Durch Analyse transgener Knollen auf AGPase- und SPS-Aktivität wird gezeigt, dass Reduzierungen der Aktivitätswerte für beide Enzyme in individuellen transgenen Linien im Vergleich mit nicht-transgenen Kontrollen auftreten. Durch Northern Blots wird gezeigt, dass mRNA-Werte für AGPase und SPS in den transgenen Pflanzen im Vergleich zu denjenigen in nicht-transgenen Kontrollpflanzen reduziert sind. Trehalosemengen in Knollen von transgenen Kartoffelpflanzen, von denen festgestellt wird, dass sie TPS-Aktivität aufweisen, und mit reduzierten Mengen von SPS, zeigen eine Zunahme im Vergleich mit den in Knollen der transgenen Pflanzenlinie MOG799.1 gefundenen Mengen.
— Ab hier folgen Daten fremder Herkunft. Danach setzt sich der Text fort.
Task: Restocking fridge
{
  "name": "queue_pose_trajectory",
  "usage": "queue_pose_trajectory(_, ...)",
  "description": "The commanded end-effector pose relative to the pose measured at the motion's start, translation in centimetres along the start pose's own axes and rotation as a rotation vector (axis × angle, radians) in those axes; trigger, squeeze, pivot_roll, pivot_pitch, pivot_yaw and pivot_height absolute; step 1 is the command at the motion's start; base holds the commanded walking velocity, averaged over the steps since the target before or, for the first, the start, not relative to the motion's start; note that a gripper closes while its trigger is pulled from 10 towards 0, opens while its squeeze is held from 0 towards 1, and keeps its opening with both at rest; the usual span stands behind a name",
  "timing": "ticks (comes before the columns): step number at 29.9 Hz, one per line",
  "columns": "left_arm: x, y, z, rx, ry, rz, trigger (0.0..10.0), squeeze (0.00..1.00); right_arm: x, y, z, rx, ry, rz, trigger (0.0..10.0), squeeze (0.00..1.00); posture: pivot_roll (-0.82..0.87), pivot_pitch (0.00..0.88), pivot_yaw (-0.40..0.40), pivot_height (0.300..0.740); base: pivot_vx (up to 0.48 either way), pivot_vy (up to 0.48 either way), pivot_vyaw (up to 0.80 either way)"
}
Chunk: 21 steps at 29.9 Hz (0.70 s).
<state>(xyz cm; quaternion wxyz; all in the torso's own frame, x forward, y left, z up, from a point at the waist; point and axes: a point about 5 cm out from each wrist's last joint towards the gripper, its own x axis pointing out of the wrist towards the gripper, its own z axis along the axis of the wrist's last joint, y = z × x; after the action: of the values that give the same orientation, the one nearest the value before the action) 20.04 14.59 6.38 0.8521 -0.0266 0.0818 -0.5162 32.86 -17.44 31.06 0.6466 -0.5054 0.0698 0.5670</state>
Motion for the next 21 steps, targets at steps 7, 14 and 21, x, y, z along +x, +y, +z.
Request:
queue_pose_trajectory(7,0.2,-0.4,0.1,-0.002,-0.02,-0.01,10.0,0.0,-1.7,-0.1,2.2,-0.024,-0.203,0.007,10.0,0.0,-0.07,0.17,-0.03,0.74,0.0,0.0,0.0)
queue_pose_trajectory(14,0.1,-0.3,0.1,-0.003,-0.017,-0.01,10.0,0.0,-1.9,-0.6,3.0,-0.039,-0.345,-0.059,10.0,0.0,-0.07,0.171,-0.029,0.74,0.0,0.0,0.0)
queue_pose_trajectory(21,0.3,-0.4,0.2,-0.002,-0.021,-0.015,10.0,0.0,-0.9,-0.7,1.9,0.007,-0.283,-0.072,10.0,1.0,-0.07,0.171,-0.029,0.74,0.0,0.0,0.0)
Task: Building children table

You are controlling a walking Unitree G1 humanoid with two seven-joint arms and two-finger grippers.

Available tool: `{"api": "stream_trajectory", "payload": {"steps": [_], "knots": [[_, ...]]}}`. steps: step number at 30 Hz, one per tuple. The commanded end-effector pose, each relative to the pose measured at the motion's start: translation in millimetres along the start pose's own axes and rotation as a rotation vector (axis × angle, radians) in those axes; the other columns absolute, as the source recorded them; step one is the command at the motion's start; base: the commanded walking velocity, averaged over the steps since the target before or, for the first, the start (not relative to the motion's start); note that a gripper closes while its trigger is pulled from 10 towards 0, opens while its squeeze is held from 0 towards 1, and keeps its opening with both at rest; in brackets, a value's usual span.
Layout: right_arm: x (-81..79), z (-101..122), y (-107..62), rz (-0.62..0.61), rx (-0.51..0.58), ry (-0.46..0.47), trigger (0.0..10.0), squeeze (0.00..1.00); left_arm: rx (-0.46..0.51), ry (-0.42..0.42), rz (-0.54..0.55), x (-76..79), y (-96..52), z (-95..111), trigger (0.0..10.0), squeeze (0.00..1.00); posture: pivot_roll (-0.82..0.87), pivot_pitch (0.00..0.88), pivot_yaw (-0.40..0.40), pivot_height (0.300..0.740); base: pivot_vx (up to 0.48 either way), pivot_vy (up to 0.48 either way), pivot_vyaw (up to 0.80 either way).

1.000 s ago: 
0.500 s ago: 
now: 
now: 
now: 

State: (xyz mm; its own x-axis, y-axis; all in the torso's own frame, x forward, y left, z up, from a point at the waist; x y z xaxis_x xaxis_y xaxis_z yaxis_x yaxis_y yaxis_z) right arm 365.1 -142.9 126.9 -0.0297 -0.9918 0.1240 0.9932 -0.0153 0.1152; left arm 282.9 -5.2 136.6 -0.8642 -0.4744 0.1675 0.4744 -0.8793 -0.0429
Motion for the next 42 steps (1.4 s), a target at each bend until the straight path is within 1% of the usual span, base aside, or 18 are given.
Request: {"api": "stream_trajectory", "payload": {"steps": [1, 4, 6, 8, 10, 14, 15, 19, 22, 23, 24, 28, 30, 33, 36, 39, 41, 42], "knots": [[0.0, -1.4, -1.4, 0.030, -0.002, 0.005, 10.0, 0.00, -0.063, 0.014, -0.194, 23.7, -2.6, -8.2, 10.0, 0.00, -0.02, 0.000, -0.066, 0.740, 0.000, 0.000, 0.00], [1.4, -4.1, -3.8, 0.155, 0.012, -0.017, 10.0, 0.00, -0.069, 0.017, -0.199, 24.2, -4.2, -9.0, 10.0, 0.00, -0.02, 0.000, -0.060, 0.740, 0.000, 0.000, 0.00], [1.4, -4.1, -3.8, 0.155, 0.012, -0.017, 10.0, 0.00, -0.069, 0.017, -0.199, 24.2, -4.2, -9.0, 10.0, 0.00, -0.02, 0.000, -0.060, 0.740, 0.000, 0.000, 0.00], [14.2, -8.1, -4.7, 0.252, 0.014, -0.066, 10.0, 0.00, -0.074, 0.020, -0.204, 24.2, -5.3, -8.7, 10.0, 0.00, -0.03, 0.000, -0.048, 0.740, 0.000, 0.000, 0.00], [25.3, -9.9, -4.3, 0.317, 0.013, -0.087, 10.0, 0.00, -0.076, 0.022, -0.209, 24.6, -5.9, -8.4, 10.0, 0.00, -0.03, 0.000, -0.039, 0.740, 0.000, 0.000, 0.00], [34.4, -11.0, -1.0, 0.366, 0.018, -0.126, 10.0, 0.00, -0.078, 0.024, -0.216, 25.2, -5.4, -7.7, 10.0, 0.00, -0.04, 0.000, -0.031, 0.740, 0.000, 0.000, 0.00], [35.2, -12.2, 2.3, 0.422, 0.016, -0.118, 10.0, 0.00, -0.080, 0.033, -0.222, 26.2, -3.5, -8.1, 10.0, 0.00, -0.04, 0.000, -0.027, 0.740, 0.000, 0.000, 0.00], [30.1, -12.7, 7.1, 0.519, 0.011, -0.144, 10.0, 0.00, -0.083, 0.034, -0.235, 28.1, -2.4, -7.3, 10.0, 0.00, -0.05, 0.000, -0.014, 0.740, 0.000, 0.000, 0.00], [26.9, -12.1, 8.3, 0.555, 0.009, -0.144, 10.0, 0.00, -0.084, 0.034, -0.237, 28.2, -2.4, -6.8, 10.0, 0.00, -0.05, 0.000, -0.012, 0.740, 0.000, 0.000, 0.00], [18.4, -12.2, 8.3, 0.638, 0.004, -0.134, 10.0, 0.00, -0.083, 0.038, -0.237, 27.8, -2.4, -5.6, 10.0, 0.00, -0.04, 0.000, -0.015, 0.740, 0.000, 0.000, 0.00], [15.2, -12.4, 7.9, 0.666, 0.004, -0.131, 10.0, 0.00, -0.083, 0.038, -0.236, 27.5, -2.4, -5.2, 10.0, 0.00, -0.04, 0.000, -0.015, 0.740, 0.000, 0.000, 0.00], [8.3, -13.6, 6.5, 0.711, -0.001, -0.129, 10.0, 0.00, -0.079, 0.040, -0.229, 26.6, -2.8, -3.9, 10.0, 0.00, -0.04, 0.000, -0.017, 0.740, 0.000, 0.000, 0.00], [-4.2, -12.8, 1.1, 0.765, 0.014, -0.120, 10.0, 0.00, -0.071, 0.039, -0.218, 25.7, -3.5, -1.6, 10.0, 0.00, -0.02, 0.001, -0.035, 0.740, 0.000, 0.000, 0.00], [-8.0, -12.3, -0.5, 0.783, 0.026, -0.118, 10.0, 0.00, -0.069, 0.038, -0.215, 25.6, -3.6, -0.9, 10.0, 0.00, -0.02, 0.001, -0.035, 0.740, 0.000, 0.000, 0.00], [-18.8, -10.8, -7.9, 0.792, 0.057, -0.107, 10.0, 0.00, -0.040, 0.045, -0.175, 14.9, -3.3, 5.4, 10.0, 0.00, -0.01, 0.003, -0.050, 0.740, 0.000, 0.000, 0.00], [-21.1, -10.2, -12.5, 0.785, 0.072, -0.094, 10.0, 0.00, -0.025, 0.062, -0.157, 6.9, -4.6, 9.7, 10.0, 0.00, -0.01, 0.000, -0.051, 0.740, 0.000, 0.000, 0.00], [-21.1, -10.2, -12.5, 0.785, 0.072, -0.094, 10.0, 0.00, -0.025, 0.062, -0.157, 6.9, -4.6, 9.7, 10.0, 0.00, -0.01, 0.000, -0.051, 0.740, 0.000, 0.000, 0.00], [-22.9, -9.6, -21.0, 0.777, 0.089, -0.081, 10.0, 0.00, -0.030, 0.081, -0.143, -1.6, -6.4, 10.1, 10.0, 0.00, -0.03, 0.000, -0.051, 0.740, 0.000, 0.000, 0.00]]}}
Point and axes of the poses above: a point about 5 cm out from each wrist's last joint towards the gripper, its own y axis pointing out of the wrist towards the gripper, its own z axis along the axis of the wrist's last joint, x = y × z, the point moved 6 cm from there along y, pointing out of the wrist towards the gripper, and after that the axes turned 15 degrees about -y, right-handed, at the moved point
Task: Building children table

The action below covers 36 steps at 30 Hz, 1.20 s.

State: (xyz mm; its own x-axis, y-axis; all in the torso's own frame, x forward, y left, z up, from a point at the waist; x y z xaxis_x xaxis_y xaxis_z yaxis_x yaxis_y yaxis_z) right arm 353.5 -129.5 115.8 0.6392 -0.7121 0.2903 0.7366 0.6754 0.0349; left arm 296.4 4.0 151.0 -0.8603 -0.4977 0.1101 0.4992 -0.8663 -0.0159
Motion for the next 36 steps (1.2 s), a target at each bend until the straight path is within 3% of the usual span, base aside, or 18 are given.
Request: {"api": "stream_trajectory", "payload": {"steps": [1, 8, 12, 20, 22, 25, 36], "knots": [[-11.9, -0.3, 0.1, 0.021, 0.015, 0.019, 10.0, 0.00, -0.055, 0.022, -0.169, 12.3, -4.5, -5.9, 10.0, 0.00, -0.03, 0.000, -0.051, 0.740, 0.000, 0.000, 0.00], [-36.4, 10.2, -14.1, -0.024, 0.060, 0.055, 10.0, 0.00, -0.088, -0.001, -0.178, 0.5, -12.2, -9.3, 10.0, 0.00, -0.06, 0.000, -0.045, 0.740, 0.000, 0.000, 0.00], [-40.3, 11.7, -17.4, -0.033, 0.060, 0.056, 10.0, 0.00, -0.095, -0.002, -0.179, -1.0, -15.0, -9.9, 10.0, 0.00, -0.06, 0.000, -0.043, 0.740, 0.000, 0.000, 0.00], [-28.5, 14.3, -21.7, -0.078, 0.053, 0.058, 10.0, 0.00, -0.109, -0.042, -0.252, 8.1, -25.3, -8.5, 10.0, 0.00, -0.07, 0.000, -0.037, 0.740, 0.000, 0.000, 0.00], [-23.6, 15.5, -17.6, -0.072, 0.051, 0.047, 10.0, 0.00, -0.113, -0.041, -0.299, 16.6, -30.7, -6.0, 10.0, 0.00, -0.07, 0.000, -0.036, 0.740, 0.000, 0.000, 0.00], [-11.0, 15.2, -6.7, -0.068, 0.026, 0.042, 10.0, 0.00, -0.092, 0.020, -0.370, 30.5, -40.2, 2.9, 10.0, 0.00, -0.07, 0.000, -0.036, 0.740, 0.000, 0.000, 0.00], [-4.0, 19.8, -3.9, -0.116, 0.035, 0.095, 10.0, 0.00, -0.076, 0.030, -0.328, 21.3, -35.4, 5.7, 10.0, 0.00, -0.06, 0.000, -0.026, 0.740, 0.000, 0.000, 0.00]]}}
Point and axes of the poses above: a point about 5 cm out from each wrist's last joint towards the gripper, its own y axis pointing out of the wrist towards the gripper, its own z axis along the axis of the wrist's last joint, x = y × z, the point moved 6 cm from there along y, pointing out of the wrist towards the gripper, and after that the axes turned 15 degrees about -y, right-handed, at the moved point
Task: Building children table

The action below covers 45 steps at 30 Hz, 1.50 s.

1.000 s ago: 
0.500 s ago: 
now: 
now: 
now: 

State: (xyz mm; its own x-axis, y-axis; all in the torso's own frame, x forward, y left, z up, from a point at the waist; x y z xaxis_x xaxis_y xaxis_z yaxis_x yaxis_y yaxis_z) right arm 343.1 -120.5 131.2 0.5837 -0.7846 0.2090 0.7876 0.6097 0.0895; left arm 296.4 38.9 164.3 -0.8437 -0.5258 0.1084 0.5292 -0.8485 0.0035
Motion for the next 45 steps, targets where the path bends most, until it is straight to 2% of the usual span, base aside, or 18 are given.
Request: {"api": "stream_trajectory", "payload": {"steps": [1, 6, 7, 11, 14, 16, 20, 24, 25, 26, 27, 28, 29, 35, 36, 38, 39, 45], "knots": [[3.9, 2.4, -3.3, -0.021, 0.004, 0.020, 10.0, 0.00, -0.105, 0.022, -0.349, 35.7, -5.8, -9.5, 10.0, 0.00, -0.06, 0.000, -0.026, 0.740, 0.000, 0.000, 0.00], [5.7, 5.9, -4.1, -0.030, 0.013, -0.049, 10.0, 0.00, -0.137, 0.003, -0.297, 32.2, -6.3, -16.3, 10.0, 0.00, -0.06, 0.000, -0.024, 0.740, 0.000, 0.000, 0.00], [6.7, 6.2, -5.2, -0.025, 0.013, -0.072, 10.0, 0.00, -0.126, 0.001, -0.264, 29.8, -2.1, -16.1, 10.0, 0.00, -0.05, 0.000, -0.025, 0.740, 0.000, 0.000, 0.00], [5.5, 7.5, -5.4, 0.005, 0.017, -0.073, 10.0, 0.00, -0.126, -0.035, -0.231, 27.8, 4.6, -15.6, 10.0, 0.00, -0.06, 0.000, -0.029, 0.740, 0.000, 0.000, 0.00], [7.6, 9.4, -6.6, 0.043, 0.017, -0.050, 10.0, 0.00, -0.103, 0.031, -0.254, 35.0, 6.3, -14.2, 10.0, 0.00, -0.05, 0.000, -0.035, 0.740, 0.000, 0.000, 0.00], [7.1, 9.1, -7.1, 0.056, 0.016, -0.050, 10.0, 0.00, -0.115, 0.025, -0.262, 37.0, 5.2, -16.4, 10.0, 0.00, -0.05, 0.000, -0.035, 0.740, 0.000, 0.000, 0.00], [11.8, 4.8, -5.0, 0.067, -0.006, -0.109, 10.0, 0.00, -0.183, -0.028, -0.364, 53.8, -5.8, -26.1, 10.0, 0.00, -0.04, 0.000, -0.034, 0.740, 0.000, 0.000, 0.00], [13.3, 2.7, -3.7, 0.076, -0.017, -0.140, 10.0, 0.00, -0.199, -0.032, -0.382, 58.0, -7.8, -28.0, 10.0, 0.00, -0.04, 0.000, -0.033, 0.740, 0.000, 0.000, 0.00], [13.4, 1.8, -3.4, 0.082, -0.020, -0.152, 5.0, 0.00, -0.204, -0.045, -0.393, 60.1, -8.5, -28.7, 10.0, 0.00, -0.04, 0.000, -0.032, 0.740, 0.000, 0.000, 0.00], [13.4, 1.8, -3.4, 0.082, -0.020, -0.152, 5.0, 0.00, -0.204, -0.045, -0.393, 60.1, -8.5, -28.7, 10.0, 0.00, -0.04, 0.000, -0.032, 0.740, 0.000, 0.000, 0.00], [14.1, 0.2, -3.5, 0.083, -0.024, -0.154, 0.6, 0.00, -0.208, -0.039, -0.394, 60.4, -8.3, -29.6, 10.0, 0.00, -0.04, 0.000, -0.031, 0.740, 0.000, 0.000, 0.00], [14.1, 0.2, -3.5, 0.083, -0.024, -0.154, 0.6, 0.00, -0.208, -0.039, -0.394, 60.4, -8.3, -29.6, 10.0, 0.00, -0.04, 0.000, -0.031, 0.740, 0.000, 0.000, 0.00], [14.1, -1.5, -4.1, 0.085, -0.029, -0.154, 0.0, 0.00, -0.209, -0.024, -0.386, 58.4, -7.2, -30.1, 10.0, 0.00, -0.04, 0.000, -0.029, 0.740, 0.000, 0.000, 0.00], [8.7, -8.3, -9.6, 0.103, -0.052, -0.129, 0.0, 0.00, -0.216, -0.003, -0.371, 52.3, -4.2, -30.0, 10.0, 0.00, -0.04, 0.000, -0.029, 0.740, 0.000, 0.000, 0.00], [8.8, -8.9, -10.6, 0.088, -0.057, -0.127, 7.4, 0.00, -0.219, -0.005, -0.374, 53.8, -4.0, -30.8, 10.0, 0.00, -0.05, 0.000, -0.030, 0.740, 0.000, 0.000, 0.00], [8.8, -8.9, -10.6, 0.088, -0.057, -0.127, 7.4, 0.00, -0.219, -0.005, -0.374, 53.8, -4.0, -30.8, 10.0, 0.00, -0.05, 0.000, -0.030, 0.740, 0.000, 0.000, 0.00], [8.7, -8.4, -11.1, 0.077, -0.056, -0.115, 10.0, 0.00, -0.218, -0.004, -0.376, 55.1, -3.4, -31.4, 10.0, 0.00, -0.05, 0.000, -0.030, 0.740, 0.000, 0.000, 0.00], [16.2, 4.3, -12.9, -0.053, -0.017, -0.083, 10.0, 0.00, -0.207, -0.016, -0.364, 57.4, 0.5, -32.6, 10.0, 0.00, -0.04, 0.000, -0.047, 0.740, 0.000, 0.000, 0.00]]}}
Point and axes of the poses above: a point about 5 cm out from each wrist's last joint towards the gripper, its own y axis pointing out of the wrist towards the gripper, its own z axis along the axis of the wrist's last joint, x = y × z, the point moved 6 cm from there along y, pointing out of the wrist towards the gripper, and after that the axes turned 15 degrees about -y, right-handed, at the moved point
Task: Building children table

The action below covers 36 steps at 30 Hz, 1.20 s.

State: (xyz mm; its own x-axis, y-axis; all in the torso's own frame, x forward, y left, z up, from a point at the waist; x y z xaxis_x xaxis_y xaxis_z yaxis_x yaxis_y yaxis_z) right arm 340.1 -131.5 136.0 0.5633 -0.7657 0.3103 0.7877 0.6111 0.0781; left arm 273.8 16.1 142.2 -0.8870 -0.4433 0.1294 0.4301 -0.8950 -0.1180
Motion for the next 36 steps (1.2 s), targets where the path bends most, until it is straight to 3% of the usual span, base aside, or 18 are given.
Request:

Hinterlegte Stämme

pMOG22;	Hinterlegungsnummer CBS 101.90 (Seite 23, Zeilen 18–21; Seite 24, Zeilen 21–23
pMOG23;	Hinterlegungsnummer CBS 102.90 (Seite 22, Zeile 10)
pMOG799;	Hinterlegungsnummer CBS 430.93 (Seite 22, Zeile 6)

SEQUENZPROTOKOLL

Claims

Nukleinsäure, die bei Expression in eine Pflanze oder Pflanzenzelle den Trehalosegehalt der Pflanze oder Pflanzenzelle erhöht, wobei die Nukleinsäure in Reihe umfaßt: (a) eine Transkriptionsstartregion, die in der Pflanze oder Pflanzenzelle funktionell ist; und (b) eine DNA-Sequenz, die eine E. coli-Trehalosephosphatsynthase codiert, die durch die als SEQ ID NO: 2 wiedergegebene Aminosäuresequenz dargestellt wird; und gegebenenfalls (c) eine Transkriptionsterminationsregion, die in der Pflanze oder Pflanzenzelle funktionell ist.
Nukleinsäure gemäß Anspruch 1, worin die DNA-Sequenz durch die als SEQ ID NO: 2 wiedergegebene Nukleotidsequenz dargestellt wird.
Nukleinsäure gemäß Anspruch 1, worin die DNA-Sequenz eine E. coli-Trehalosephosphatsynthase codiert, die das offene Leseraster des otsA-Gens von E. coli umfaßt, wie es in pMOG799 vorhanden ist, hinterlegt im Centraal Bureau voor Schimmelcultures mit der Hinterlegungs-Nr. 430.93.
Nukleinsäure gemäß einem der Ansprüche 1 bis 3, worin der Transkriptionsstartort eine Promotorregion der 35S-RNA-codierenden DNA des Blumenkohlmosaikvirus und die Transkriptionsterminatorregion des Nopalinsynthase-Gens von Agrobacterium tumefaciens umfaßt.
Klonierungsvektor, der eine Nukleinsäure gemäß einem der Ansprüche 1 bis 9 umfaßt, worin der Klonierungsvektor ein binärer Vektor ist.
Mikroorganismus, der einen Vektor gemäß Anspruch 5 umfaßt, worin der Mikroorganismus aus der Gattung Agrobacterium ist.
Verfahren zum Erhalt einer Pflanze mit erhöhter Fähigkeit zur Erzeugung von Trehalose, wobei das Verfahren die Schritte umfaßt aus: a) Einführen, in eine Empfängerzelle einer Pflanze, einer Nukleinsäure gemäß einem der Ansprüche 1 bis 4 oder eines Klonierungsvektors gemäß Anspruch 5; und eine DNA-Sequenz, die ein selektierbares Markergen codiert, das in der Pflanze funktionell ist; und b) Erzeugen einer Pflanze aus einer transformierten Zelle unter Bedingungen, die die Selektion auf Gegenwart des selektierbaren Markergens erlauben.
Rekombinantes pflanzliches DNA-Genom, das eine Nukleinsäure gemäß einem der Ansprüche 1 bis 4 enthält.
Pflanzenzelle mit einem rekombinanten pflanzlichen DNA-Genom gemäß Anspruch 8.
Pflanzenzellkultur, die eine Pflanzenzelle gemäß Anspruch 9 umfaßt.
Pflanze, die eine Zelle gemäß Anspruch 9 enthält.